Tuesday, March 16, 2010

GPU Procedural Planet

This example does not use any textures to colour the terrain, and is therefore 100% procedurally generated. In basic terms it means that no media is loaded. Everything is 100% generated in the engine.

Let’s take some time to recap what needs to be procedurally generated in order to render the planet (shown in the video below).

Permutations Texture
The topography of the planet is created using noise algorithms. This example uses Multi Ridged Brownian Fractal Motion.  At runtime this noise is created using a series of permutations which are stored in a texture so that it can be accessed by in a shader. The texture data doesn’t make allot of visual sense, however here is an example of what it looks like.


1 Vertex buffer
The planet is rendered as a series of patches. It is this patch nature which allows the recursive sub-division resulting in the increased/decreased level of visible detail. Whereas the CPU Planet generates a unique vertex buffer for each patch (because the noise is calculated when the patch is created and applied to height data in the vertex buffer), the GPU Planet only uses 1 vertex buffer of X * X vertices, generated procedurally, which are displaced in a shader at runtime for each patch to be rendered.


16 Index Buffers
An index buffer is used along with a vertex buffer to render some geometry. In allot of cases 1 vertex buffer is used with 1 index buffer. As described in previous posts a terrain requires 16 index buffers, generated procedurally, so that there are no terrain cracks. It must be possible for the edges of terrain patches, with different levels of detail, to join together seamlessly.

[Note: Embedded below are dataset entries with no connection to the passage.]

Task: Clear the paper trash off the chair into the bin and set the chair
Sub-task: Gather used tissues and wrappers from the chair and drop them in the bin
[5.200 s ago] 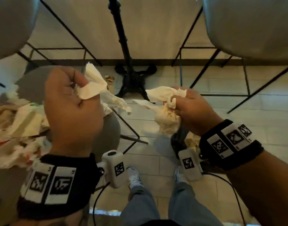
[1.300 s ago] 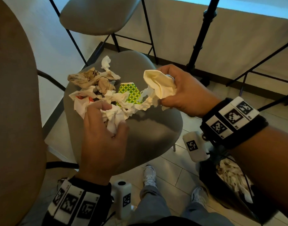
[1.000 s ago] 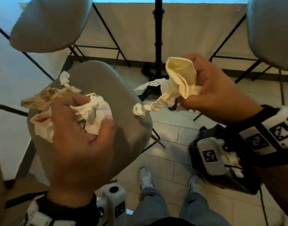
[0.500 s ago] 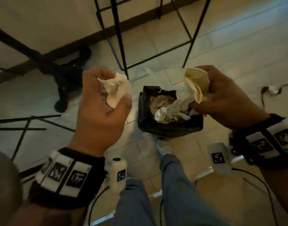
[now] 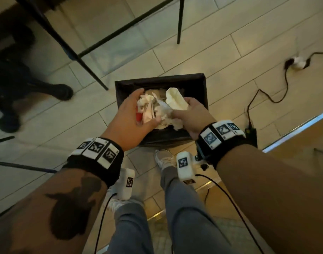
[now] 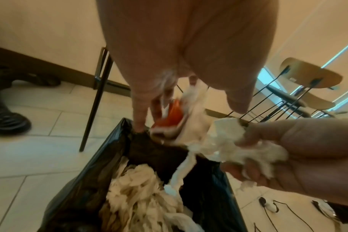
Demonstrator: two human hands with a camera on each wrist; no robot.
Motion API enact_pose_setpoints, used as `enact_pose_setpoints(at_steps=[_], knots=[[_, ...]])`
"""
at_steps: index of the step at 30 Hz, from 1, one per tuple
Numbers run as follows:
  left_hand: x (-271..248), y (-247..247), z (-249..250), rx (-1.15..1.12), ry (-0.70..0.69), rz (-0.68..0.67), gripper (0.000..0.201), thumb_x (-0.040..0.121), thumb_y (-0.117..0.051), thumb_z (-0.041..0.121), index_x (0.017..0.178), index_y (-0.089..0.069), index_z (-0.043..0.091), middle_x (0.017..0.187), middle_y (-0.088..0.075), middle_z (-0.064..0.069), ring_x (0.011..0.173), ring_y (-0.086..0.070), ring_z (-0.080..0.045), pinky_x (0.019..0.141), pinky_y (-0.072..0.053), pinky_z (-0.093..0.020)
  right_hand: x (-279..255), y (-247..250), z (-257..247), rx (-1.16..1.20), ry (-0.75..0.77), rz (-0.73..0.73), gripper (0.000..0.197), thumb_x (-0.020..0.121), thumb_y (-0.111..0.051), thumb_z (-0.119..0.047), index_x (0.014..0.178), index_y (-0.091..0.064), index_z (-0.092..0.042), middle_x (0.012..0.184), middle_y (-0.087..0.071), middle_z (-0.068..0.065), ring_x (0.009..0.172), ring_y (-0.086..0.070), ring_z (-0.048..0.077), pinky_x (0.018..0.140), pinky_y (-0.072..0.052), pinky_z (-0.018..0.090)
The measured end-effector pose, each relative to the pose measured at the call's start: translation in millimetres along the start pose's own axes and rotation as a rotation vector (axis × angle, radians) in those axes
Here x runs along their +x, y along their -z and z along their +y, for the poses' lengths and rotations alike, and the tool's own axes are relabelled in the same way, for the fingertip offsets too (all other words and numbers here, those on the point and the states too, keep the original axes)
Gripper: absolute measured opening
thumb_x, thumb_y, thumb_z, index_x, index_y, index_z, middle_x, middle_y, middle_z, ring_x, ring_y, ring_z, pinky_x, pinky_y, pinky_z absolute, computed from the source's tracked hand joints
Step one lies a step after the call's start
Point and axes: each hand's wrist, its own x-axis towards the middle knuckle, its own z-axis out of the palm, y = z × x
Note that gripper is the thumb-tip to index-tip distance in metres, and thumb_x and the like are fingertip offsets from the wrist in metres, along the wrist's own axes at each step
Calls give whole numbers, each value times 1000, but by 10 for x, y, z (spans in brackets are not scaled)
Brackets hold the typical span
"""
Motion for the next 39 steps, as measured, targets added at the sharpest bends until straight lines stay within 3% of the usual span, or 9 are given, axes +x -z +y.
enact_pose_setpoints(at_steps=[2, 5, 8, 12, 15, 18, 24, 32, 39], knots=[[24, -67, -77, 47, 89, -47, 115, 77, -76, 66, 161, 0, 43, 172, -15, -2, 158, -22, -20, 125, -30, -48, 100, -38, -9, 153, -125, -27, 113, 62, -88, -29, 156, -25, -27, 148, -49, 11, 121, -61, 34, 87, -60, 50], [-63, -63, -118, 84, 168, -14, 127, 76, -78, 65, 161, 14, 42, 174, 3, -4, 159, -15, -20, 123, -19, -34, 152, -65, -19, 303, -210, -4, 100, 88, -74, -27, 161, -6, -34, 163, -31, 9, 138, -45, 38, 100, -50, 51], [-237, 14, -142, 76, 218, -1, 127, 78, -79, 60, 162, 14, 39, 175, 8, -4, 160, -7, -18, 110, -13, -24, 100, -67, -19, 291, -210, 11, 80, 99, -60, -21, 161, -10, -33, 162, -33, 10, 139, -43, 38, 106, -42, 55], [-620, 205, -145, 6, 250, 46, 123, 80, -79, 58, 162, 10, 40, 174, 10, -1, 160, 0, -13, 110, -12, -23, -71, -137, -10, 119, -202, -5, 69, 98, -61, -24, 159, -28, -28, 151, -46, 10, 130, -51, 35, 97, -52, 48], [-1065, 445, -108, -59, 219, 144, 117, 81, -78, 59, 163, 4, 42, 174, 0, 6, 159, -6, -10, 119, -12, -25, -401, -362, -188, -138, -143, -71, 43, 99, -61, -26, 139, -53, -15, 117, -63, 13, 101, -65, 29, 72, -57, 34], [-1712, 770, -13, -117, 170, 246, 98, 83, -75, 60, 160, -16, 46, 165, -28, 15, 148, -35, -6, 119, -40, -37, -858, -744, -413, -363, 3, -141, 20, 100, -58, -18, 116, -62, -7, 91, -61, 15, 73, -61, 27, 56, -49, 30], [-3336, 1566, 21, -163, 147, 525, 45, 94, -68, 46, 136, -57, 34, 128, -61, 15, 113, -57, 2, 96, -51, -21, -2175, -2180, -1081, -634, 443, -478, 5, 96, -65, -19, 98, -68, -23, 89, -71, 14, 77, -70, 28, 70, -61, 47], [-5140, 2169, -455, -116, 249, 1166, 32, 92, -73, 38, 121, -65, 26, 113, -62, 12, 105, -57, 2, 87, -41, -5, -4166, -4013, -1587, -981, 835, -869, 17, 95, -65, -34, 112, -64, -31, 102, -68, -2, 91, -69, 15, 80, -61, 38], [-5603, 2298, -1054, -164, 638, 1506, 74, 78, -82, 43, 142, -46, 32, 151, -37, -1, 139, -42, -22, 109, -46, -39, -4753, -5214, -1299, -1420, 1224, -894, 88, 81, -77, -47, 152, -25, -44, 154, -38, 5, 131, -50, 24, 99, -47, 37]])
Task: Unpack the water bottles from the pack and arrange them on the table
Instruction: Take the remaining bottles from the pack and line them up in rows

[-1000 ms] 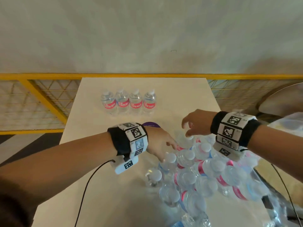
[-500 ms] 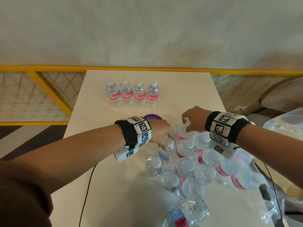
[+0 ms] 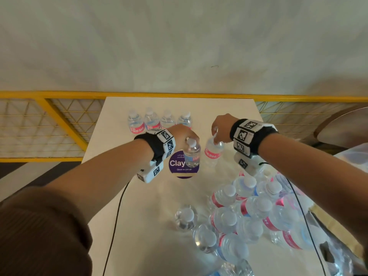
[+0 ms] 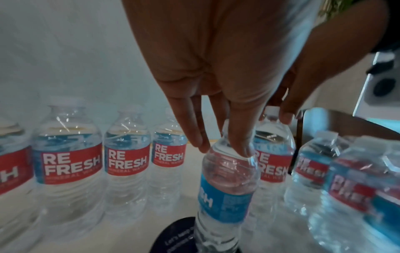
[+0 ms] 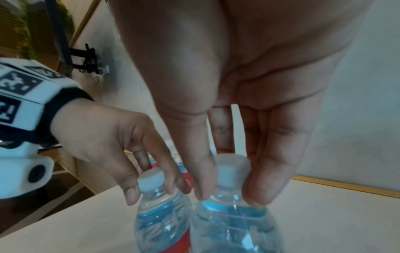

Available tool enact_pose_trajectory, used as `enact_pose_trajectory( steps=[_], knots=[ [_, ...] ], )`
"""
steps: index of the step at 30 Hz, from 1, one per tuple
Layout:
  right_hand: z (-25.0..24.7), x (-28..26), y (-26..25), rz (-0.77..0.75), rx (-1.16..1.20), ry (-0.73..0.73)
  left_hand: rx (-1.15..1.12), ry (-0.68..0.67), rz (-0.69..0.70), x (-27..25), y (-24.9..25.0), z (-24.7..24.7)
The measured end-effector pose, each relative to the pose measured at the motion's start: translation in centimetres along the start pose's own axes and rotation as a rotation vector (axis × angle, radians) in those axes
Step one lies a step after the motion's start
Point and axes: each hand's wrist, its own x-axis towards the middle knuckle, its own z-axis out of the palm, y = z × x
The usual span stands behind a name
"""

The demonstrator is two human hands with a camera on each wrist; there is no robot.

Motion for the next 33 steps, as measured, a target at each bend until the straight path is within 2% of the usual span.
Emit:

In the video above shows a basic GPU Planet. There is quiet an obvious bug visible as the camera moves. Because all noise is generated on the GPU, the Decade Engine running on the CPU has no knowledge of how much a vertex is displaced. All distance checking from the camera to the planet is calculated from the camera position to the underlying sphere of the planet (vertex displaced to radius of the planet but not with height noise applied). This is ok when the camera is high above the terrain however as the camera moves close to the surface, especially if this ground is at a high altitude, the sphere position may still be some distance beneath and therefore terrain subdivision do not occur properly.

I am considering 2 possible techniques to over come this
  1. Generate the same noise values on the CPU as is generated on the GPU. Since all (pseudo) random data is stored in the permutations texture, it should be possible.
  2. Render the height data to a texture instead of generating it as required each frame, then use this texture for shader vertex displacement as well as calculating the height of key vertices on the CPU.